Massachusetts Senate Third Middlesex District
- In office 1910 – January 1914
- Preceded by: Elmer A. Stevens
- Succeeded by: Charles W. Eldridge

Member of the Massachusetts House of Representatives 26th Middlesex District
- In office 1906–1909

Personal details
- Born: February 2, 1866 Cambridge, Massachusetts, U.S.
- Died: February 20, 1939 (aged 73) Florida, U.S.
- Party: Republican
- Children: Howard Blanchard; Ida Blanchard
- Education: Bryant & Stratton's Commercial College
- Profession: Financial Manager

= Charles V. Blanchard =

American politician (1866-1939)

Charles V. Blanchard (February 2, 1866 – February 20, 1939) was an American politician who served as a Massachusetts State Representative and as a Massachusetts State Senator.

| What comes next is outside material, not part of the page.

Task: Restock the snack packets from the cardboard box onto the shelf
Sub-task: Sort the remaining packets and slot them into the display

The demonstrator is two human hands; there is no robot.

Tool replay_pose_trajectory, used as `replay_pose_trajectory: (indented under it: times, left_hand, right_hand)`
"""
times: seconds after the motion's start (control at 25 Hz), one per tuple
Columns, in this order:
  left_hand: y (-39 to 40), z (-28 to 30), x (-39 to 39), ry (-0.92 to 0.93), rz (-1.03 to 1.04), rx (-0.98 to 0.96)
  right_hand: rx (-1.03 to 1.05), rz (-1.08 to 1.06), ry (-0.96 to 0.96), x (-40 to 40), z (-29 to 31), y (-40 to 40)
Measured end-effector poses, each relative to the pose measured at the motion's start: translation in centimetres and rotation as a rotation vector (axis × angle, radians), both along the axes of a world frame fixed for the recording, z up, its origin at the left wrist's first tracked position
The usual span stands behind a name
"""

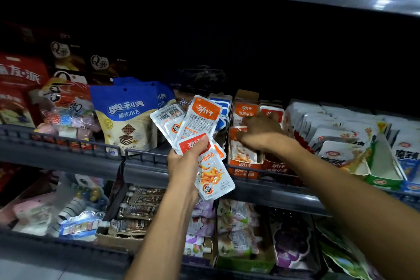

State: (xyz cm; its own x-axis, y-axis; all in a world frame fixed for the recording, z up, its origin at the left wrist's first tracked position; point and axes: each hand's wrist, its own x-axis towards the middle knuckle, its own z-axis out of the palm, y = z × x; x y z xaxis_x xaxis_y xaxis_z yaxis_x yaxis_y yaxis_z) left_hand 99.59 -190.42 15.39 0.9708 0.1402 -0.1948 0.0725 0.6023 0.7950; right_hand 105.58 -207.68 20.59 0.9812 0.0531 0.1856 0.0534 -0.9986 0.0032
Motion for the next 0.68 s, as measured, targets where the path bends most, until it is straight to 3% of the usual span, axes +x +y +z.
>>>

While he was a member of the Massachusetts House Blanchard developed a close friendship with Calvin Coolidge. Blanchard, it was rumored, taught Coolidge how to properly dress for various occasions.

Blanchard did not seek reëlection to the senate in 1913. Blanchard was replaced by Charles W. Eldridge for the 1914 legislative term.

Blanchard worked for many years for the N. E. Tel & Tel Co.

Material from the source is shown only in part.